**Available data:**

────────────────

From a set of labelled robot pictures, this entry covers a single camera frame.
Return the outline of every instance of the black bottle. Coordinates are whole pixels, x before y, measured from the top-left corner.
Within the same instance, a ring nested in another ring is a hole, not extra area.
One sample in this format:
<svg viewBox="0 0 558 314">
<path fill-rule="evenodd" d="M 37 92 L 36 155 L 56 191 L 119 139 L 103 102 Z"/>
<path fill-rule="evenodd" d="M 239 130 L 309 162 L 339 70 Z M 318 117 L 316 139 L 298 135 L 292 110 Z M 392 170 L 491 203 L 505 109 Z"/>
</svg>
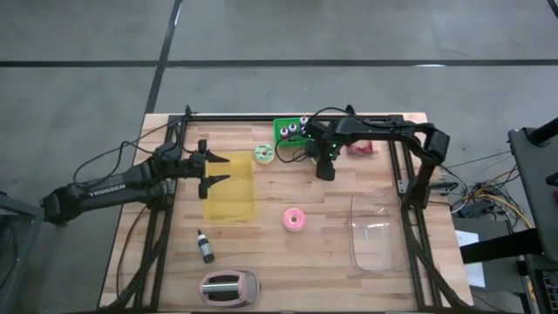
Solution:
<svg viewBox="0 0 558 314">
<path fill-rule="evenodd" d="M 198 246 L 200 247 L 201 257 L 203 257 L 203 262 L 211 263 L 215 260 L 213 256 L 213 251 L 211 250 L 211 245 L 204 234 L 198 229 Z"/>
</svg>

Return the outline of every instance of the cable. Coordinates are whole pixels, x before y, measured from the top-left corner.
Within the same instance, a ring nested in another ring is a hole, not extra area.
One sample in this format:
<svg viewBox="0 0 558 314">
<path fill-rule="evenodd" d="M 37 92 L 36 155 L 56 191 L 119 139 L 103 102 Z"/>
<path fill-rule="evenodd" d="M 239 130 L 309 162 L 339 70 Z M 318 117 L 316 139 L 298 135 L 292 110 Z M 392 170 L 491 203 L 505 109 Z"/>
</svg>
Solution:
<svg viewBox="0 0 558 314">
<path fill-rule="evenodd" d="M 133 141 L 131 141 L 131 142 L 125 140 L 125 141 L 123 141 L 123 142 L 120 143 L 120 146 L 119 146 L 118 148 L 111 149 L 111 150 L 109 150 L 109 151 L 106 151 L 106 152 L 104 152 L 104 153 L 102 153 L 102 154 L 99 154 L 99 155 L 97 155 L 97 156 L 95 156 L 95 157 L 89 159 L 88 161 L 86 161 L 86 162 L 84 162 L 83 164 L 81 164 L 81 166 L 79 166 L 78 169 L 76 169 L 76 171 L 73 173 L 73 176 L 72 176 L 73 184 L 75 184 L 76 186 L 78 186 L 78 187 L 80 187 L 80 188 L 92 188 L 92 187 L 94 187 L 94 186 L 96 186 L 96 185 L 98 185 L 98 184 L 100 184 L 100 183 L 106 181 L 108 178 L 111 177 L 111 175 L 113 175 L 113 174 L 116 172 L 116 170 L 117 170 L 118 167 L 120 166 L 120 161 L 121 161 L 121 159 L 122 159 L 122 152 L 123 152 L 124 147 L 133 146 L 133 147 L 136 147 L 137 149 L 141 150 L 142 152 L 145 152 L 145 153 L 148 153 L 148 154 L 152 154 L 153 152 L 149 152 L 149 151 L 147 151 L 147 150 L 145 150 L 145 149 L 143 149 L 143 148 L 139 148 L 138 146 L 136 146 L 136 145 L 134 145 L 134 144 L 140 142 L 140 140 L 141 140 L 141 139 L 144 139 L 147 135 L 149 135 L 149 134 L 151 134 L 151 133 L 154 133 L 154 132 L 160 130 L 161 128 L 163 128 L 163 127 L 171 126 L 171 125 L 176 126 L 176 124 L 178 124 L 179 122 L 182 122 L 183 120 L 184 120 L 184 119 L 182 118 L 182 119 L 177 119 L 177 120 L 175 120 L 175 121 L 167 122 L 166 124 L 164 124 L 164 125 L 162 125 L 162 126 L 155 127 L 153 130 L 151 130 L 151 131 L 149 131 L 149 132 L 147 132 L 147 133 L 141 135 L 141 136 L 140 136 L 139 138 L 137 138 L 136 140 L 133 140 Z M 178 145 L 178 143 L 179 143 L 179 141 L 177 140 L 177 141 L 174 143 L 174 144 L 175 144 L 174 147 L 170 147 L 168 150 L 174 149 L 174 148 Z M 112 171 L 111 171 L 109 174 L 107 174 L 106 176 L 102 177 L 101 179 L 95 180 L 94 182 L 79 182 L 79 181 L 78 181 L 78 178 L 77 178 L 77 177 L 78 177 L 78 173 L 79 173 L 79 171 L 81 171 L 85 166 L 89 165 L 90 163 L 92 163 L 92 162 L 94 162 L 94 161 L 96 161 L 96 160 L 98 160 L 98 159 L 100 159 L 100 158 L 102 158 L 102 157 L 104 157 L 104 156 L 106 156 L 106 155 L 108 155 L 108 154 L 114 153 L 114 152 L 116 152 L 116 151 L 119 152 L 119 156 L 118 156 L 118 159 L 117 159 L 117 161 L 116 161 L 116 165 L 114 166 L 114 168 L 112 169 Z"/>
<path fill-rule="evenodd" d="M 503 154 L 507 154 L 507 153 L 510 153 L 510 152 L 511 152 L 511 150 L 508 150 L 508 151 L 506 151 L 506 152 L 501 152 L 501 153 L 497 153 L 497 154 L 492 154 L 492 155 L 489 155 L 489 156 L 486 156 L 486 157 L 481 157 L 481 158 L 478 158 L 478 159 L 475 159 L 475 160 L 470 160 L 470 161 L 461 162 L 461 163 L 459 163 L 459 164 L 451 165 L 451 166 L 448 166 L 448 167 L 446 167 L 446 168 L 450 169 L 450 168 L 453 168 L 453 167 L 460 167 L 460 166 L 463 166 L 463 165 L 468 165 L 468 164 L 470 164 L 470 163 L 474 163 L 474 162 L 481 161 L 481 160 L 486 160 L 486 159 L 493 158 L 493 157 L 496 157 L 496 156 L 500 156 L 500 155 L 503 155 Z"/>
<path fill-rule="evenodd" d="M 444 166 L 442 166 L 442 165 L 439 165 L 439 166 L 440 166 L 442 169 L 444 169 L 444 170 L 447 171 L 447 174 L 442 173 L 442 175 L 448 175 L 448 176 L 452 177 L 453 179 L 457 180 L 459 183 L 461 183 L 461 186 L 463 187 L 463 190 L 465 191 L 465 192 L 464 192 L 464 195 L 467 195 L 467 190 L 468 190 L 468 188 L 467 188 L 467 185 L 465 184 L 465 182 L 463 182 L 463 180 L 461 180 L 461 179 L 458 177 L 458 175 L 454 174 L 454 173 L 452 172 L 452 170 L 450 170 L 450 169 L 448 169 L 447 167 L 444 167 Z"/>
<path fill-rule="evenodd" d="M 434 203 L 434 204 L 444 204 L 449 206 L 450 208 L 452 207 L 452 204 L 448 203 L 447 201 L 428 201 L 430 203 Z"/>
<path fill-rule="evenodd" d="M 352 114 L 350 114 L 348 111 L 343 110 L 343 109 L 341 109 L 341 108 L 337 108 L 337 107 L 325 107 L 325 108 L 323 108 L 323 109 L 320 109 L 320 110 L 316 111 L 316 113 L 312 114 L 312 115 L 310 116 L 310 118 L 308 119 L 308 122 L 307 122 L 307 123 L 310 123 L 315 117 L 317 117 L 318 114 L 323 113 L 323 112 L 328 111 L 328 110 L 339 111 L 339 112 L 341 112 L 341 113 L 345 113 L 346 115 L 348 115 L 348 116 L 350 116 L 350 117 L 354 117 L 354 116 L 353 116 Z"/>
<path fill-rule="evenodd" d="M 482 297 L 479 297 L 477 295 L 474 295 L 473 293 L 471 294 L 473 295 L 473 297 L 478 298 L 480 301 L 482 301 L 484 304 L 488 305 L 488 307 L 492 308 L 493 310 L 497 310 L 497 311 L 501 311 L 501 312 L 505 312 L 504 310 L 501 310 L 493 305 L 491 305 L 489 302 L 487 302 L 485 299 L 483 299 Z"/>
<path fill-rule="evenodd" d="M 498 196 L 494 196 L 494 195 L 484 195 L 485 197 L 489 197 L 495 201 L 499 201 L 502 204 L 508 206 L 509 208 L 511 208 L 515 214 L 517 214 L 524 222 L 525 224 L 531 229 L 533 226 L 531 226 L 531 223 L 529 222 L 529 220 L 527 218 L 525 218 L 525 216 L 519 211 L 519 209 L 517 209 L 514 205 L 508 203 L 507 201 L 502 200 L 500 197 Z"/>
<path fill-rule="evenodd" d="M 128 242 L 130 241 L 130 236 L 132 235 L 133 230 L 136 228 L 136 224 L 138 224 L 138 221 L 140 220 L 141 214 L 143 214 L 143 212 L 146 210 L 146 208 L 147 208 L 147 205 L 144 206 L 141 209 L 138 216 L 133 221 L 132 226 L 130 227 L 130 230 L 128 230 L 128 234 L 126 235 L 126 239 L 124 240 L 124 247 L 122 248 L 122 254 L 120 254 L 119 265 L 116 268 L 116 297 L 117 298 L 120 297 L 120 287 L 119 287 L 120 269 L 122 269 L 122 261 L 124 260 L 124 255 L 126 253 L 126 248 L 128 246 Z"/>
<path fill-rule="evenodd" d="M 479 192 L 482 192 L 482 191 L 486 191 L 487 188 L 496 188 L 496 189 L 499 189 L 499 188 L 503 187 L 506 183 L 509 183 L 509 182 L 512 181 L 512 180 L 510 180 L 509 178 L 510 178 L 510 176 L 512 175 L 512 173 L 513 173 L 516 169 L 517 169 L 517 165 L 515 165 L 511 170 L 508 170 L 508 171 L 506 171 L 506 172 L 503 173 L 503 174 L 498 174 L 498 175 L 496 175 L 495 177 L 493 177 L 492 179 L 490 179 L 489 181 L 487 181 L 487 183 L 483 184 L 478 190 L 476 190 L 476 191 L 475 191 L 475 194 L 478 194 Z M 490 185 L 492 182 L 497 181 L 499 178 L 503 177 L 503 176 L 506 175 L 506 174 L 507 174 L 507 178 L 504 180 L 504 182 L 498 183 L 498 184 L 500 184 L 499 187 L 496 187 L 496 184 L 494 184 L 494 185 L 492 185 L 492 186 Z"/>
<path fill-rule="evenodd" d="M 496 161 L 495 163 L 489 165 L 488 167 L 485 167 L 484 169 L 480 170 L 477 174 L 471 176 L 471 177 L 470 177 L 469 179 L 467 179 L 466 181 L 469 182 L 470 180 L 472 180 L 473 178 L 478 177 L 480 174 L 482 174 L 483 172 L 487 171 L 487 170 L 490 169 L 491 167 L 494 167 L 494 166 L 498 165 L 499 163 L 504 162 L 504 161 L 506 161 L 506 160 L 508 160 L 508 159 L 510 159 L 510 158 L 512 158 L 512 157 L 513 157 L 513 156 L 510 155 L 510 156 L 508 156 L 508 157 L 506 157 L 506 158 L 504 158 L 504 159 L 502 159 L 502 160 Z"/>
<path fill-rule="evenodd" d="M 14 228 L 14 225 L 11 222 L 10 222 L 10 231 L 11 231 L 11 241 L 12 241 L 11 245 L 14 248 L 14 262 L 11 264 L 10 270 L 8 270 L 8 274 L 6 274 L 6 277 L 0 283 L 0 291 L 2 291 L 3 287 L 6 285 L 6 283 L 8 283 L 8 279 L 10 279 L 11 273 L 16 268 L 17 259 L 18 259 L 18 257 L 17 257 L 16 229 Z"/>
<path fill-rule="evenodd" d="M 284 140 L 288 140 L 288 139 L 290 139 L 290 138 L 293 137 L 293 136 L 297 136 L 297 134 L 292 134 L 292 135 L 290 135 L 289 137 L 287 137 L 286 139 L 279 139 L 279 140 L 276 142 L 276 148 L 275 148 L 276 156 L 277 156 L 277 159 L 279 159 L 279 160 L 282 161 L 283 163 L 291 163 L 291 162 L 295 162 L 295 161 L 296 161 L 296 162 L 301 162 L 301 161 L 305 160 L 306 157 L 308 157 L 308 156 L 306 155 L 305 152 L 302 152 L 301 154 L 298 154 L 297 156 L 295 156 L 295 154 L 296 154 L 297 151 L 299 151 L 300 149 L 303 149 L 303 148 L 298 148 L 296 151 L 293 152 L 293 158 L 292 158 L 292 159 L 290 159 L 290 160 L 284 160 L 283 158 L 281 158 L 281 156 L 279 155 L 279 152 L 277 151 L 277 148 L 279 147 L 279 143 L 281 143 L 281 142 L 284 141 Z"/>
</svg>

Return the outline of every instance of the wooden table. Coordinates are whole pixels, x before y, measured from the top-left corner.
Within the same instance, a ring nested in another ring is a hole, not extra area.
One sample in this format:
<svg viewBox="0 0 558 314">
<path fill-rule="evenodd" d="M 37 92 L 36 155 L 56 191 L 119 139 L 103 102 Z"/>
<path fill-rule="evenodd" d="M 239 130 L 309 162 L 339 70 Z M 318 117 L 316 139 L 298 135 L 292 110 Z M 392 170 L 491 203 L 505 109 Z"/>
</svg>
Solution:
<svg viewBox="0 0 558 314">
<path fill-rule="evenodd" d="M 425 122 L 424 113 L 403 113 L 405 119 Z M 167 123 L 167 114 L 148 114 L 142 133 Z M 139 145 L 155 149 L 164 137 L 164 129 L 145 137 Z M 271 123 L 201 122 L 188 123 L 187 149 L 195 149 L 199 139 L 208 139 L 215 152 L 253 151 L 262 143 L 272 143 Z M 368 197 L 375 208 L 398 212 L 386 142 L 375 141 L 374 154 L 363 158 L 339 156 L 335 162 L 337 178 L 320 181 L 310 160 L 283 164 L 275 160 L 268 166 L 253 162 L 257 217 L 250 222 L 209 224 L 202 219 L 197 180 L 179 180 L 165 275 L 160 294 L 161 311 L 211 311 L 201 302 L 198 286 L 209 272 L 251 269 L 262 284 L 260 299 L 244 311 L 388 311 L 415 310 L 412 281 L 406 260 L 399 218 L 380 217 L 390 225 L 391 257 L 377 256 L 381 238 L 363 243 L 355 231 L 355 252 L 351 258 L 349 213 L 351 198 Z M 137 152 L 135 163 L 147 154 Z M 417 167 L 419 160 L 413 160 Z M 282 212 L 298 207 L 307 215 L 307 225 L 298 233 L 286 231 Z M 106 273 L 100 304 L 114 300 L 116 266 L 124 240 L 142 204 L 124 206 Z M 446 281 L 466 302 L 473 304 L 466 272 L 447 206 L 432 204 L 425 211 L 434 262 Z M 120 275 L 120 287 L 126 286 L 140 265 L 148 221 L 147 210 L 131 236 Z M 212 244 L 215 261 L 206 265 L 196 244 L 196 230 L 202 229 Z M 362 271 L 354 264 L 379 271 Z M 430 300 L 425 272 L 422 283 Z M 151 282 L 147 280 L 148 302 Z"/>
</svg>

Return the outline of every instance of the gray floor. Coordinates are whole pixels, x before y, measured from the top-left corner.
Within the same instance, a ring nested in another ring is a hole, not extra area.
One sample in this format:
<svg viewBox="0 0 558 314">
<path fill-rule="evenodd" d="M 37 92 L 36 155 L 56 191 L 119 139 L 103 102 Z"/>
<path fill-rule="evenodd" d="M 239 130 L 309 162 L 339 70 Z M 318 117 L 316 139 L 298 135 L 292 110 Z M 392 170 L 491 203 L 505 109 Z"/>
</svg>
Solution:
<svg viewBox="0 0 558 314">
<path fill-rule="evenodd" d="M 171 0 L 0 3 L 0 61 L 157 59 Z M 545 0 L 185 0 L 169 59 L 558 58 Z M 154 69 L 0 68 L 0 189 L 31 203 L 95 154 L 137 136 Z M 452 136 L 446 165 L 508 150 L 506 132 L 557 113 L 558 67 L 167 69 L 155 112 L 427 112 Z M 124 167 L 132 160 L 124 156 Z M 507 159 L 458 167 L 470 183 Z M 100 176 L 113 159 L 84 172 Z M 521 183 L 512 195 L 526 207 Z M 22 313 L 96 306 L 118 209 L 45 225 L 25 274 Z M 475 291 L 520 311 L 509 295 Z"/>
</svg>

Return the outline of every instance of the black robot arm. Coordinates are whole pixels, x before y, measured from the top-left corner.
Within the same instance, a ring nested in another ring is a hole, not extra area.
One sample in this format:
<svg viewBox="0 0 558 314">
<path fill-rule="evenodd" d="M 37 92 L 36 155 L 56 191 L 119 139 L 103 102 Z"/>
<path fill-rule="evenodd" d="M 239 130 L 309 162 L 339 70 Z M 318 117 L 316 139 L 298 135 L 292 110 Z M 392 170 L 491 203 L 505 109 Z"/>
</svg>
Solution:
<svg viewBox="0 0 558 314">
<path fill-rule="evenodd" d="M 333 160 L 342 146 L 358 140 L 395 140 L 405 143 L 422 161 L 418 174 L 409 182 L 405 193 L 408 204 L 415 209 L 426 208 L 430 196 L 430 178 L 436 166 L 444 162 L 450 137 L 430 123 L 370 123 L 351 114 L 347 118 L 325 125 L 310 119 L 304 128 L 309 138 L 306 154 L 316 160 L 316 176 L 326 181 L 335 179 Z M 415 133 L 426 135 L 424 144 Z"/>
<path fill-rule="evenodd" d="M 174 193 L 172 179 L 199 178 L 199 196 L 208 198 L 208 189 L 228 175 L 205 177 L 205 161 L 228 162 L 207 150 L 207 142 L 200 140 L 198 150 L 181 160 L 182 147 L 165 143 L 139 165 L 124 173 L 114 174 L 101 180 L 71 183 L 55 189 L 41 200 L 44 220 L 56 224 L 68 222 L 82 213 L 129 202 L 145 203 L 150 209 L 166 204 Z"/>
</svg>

────────────────

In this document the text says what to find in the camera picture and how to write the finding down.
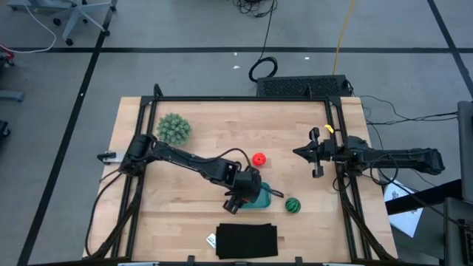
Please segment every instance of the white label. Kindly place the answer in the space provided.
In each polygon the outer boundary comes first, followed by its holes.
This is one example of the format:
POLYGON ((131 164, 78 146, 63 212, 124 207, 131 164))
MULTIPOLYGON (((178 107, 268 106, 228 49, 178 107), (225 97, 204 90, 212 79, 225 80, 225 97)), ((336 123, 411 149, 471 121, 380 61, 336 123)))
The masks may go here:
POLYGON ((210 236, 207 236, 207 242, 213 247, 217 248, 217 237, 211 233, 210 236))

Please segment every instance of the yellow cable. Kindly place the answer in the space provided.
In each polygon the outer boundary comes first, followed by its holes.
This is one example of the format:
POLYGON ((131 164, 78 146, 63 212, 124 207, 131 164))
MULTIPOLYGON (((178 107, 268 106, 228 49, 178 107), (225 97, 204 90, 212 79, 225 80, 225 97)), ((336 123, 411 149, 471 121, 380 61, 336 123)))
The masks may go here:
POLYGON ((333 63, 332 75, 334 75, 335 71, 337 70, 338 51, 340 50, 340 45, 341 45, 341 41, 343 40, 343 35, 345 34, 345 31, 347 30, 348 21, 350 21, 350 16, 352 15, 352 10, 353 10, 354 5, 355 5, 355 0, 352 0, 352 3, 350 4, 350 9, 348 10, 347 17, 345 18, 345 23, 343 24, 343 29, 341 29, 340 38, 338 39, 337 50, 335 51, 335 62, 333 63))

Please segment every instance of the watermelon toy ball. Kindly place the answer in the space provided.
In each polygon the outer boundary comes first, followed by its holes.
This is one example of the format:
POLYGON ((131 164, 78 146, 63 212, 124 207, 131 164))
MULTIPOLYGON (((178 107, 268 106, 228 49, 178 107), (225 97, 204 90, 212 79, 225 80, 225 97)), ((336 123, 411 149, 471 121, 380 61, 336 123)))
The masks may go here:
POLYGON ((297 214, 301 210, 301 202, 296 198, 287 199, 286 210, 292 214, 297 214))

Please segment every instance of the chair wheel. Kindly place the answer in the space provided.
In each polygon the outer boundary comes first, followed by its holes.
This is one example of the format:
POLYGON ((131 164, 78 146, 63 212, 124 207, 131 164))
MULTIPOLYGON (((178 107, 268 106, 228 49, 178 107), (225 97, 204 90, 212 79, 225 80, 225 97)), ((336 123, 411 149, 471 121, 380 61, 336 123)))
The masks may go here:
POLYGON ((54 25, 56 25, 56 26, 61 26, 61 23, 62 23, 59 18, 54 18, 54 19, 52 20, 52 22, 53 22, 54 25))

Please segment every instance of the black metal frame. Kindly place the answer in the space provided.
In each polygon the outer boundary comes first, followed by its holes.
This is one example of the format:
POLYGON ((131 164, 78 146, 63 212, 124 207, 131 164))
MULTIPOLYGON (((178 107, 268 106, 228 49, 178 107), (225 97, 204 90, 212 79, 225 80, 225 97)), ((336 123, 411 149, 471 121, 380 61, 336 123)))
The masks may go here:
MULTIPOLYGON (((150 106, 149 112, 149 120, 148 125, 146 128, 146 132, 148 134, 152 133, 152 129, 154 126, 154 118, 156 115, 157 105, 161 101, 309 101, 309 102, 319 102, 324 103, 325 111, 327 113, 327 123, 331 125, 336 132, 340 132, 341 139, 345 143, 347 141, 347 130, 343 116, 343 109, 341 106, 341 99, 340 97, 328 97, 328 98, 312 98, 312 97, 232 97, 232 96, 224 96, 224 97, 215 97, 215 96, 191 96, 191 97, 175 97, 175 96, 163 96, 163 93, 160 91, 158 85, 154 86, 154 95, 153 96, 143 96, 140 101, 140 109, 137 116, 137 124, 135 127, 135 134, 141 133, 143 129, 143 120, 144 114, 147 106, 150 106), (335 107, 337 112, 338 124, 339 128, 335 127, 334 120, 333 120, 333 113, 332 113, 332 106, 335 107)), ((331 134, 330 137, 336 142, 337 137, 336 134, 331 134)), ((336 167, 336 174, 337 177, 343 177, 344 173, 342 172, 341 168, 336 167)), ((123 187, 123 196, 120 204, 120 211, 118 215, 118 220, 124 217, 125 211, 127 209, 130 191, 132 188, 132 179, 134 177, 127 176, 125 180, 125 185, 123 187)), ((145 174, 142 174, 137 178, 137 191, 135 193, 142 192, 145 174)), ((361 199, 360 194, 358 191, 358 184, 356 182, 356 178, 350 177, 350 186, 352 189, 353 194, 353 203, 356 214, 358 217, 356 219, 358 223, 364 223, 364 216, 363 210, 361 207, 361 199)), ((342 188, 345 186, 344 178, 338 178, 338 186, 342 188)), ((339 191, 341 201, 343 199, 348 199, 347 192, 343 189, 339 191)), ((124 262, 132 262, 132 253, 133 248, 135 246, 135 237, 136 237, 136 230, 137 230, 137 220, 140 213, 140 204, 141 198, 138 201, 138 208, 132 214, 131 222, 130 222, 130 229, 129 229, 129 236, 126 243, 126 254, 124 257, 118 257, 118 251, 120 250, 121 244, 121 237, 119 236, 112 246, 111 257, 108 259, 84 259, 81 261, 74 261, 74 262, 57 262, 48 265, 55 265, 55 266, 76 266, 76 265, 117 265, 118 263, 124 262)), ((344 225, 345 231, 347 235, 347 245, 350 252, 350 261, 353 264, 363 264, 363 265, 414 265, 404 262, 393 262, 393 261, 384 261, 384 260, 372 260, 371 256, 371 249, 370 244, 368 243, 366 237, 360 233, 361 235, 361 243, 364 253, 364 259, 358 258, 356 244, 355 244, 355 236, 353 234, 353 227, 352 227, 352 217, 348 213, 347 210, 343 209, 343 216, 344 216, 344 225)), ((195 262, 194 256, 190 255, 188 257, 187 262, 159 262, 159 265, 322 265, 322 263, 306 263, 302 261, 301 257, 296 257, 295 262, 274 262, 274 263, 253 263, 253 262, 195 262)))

────────────────

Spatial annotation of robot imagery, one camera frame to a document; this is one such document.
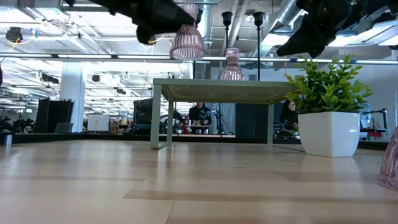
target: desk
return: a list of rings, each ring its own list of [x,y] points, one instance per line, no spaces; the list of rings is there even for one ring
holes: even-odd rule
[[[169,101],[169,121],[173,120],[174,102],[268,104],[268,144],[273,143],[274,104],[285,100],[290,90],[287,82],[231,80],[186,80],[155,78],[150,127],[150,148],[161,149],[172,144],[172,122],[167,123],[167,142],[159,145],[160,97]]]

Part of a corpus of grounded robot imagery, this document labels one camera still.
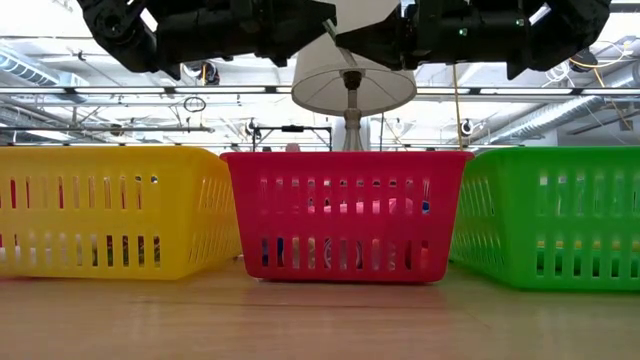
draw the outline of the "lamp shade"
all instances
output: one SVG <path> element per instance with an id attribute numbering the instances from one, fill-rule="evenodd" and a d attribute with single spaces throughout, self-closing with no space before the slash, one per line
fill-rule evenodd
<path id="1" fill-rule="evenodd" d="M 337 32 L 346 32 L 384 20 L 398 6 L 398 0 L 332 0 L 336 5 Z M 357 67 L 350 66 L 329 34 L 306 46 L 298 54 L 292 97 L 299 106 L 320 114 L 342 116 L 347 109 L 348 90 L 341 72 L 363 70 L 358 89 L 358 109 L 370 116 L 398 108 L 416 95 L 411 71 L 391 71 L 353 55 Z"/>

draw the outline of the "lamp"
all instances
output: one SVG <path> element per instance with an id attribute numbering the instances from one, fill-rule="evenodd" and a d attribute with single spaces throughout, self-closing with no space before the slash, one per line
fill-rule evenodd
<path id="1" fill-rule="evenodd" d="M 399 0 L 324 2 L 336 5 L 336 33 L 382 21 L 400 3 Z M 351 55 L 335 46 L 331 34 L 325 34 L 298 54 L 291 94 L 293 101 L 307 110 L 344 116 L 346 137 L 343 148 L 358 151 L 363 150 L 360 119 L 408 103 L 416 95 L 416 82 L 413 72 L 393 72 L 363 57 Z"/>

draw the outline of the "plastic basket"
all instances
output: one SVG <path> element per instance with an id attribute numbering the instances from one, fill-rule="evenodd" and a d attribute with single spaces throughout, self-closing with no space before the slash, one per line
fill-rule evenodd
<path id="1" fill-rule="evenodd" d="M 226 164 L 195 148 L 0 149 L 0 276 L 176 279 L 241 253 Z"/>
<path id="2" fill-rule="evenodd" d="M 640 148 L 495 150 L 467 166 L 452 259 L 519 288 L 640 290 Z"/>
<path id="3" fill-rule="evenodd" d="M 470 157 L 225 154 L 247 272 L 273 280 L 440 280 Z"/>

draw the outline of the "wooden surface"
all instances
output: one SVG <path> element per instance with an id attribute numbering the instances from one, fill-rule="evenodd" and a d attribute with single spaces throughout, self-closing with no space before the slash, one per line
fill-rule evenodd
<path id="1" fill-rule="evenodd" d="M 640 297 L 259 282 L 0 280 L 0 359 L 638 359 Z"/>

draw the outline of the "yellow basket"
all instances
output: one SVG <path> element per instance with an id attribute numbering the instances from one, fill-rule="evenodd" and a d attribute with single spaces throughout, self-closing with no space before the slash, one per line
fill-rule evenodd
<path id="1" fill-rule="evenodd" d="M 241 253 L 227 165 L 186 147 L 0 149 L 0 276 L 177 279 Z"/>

────────────────

**Problem to solve:** Within the records above, determine how many lines contain the word "left". Respond with that number and no other text.

**Task answer:** 5